PYTHON SCRIPTS AND APP - $BASE_DIR/code/python:

  In order to use our Python scripts, please add the following line to your
  .bashrc-file:
  
  export PYTHONPATH=$BASE_DIR/code/python/lib:$PYTHONPATH
  
  If you did not download the datasets using our script, please use a
  configuration file to correct the paths. An example is 
  $BASE_DIR/code/config_vot.yml
  to use the VOT dataset instead of the default DAVIS.
  Note that you have to call python scripts with optional argument --cfg
  <config_file> then.
  
  NECESSARY PYTHON MODULES

  We recommend using a python package manager such as Anaconda
  (https://conda.io/docs/). We are using Python 2.7. The following modules
  have to be installed in order to run the app:
    - easydict
    - matplotlib (v.1.5.1)
    - pandas
    - pillow
    - pyyaml

  EVALUATING ACCURACY MEASURES APP

  The "Evaluating Accuracy Measures" app is written in Python and Tkinter.
  
  To use on DAVIS, run the file 
  $BASE_DIR/code/python/bin/evaluate_tracker_accuracy.py

  In order to use it with the VOTseg dataset instead of DAVIS, please use:

  $BASE_DIR/code/python/bin/evaluate_tracker_accuracy.py \
    --cfg $BASE_DIR/code/python/config_vot.yml

  Note: The app was developed on a monitor with a rather high resolution. If
  the app does not fit your screen modify the configs STREAM_SIZE and
  PLOT_SIZE in the config-file.


  ADDING A NEW TRACKER TO THE APP

    WRITING THE TRACKING DATA TO THE CSV-FILES
  
  The app is reading box-coordinates and IoU-values from CSV-files that are
  located within the image-folders of each sequence (tracker_boxes.csv and
  box_overlaps.csv). If you want to add your own tracker you will first have
  to append the corresponding columns to these CSV-files.
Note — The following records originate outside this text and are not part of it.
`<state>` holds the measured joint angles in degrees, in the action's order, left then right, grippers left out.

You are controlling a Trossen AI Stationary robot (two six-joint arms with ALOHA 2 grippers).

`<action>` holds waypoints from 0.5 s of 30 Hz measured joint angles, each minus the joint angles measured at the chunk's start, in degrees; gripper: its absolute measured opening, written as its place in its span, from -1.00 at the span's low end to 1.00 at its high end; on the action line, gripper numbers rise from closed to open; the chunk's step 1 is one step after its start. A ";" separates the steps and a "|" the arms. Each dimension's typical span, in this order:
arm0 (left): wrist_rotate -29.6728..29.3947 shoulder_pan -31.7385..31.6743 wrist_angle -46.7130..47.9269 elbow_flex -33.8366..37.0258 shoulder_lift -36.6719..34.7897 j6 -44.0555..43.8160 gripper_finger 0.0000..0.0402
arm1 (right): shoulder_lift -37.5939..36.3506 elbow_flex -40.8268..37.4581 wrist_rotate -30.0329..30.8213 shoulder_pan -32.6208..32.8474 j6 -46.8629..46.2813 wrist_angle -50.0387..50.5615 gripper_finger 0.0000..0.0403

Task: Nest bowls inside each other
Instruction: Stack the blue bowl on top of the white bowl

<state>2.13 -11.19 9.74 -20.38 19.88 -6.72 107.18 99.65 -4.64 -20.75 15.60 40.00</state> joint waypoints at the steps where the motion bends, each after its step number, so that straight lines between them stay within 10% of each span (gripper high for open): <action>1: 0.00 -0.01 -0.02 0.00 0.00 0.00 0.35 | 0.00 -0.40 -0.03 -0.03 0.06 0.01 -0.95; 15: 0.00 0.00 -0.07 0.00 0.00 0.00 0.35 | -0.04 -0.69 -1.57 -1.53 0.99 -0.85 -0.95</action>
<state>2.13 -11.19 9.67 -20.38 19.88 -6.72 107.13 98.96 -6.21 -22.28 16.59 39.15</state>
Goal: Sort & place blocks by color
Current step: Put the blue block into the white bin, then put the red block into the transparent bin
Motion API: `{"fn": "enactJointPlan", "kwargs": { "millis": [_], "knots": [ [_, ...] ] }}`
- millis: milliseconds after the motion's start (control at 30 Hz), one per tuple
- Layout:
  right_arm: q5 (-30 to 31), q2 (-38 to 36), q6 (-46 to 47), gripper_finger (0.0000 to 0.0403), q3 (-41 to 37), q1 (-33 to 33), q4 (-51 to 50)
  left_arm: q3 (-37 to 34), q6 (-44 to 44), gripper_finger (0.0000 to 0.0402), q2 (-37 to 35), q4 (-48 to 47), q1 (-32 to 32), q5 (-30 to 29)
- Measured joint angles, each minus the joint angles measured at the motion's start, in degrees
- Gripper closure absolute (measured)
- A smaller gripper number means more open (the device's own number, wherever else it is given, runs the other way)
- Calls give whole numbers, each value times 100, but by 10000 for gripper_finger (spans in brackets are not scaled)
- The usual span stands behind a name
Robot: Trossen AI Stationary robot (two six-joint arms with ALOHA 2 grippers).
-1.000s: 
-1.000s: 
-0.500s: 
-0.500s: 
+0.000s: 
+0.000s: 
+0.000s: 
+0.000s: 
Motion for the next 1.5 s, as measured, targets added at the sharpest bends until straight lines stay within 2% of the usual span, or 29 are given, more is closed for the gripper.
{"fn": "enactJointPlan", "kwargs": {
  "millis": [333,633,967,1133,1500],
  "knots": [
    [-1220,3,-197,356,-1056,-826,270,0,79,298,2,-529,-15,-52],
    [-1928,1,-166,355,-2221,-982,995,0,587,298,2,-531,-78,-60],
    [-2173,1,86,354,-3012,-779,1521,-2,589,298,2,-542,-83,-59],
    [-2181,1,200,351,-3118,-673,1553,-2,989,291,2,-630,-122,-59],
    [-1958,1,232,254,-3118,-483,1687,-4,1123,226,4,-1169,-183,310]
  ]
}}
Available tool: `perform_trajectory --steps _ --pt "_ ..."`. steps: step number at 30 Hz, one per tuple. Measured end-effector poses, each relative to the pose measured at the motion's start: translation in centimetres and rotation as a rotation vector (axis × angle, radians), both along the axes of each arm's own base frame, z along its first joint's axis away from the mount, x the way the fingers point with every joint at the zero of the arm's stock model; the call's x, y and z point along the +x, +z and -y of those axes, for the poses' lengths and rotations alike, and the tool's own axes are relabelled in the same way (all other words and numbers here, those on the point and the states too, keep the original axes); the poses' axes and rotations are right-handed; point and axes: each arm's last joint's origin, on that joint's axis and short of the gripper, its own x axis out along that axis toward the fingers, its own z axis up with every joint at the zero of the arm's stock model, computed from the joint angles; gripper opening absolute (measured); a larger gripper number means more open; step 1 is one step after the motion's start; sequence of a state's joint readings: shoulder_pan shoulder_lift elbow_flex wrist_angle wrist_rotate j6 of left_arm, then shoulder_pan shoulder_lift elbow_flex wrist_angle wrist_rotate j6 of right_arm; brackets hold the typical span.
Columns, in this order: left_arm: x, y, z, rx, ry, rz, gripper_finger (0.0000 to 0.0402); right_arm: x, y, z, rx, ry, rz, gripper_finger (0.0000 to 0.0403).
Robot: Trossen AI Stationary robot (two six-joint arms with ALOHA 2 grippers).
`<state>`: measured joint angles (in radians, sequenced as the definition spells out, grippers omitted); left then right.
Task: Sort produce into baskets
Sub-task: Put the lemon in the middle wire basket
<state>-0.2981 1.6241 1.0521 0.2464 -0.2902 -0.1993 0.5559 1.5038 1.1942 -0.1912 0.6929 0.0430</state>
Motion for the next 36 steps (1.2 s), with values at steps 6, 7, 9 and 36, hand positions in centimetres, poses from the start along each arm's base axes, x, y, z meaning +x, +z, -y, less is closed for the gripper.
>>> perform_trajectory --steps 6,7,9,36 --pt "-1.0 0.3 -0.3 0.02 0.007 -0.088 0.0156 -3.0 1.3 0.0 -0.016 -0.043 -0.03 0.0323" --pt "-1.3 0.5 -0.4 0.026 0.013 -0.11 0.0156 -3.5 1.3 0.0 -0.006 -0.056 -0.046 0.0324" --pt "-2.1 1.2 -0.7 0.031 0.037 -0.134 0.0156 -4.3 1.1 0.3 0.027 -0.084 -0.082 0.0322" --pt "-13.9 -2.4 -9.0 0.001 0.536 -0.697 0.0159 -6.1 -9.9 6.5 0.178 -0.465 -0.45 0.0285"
  An example how to do so using Python is demonstrated in the script:

  bin/write_tracker_boxes_to_csv.py

  Note that per default this script generates new CSV-files
  tracker_boxes_new.csv and box_overlaps_new.csv. Hence you can first test
  your new tracker before you change the default CSV files. You will have to 
  change the output-csv-filenames inside this script if you want to append the
  values to tracker_boxes.csv and box_overlaps.csv.
  Also pay attention that you give a unique name to your tracker, if the name
  already exists the columns with the previous values will be overwritten!

  Please see the script for more detailed instructions!

  gen_box_overlaps_csv.py -> This script generates the IoU overlaps for all
  trackers within the tracker boxes csv file ('tracker_boxes.csv' per default).
  Only the IoU for tracker which are not already in the box_overlap file are
  added ('box_overlaps.csv' per default).

  We cannot guarantee that the IoU results are exactly the same as for HALCON. 

  In particular, also the runtime is a lot higher for Python than for HALCON
  (e.g. calculate absolute IoU of box with segmentation HALCON 0.025 ms vs
  Python 3.6 ms on average for DAVIS).

  If you have a tracker in MATLAB, please see the section below.

    ADDING THE TRACKER TO THE APP

  If you have already added tracker overlaps and boxes to the csv-file, you
  can simply add your new tracker by appending the list of REAL_TRACKERS
  inside your config-file. An example can be found in 

  config_davis_new_tracker.yml


MATLAB SCRIPTS - $BASE_DIR/code/matlab:
$BASE_DIR/code/matlab:
  
  The python app and the HALCON evaluation scripts are reading the
  box-coordinates and IoU-values from CSV-files that
  are located within the image-folders of each sequence (tracker_boxes.csv and
  box_overlaps.csv). If you want to add your own MATLAB tracker, all you have
  to do is to append the corresponding columns to these CSV-files. An example
  of how easy this can be done is provided in $BASE_DIR/code/matlab/example.m
  

  Essentially, the tracker results need to be converted to the 5 box
  parameters -> [row,col,width,height,phi]. For example, the results of all

  vot compliant trackers can be converted with convert_region2box_param.m.
  
  The function add_col_csv.m appends your tracker results to the csv file.
  
  To calculate the box overlaps, either call 
  $BASE_DIR/code/hdev/theoretical_tracker_measures or
  $BASE_DIR/code/python/gen_box_overlaps_csv.py

  The tracker can now be viewed with the python app.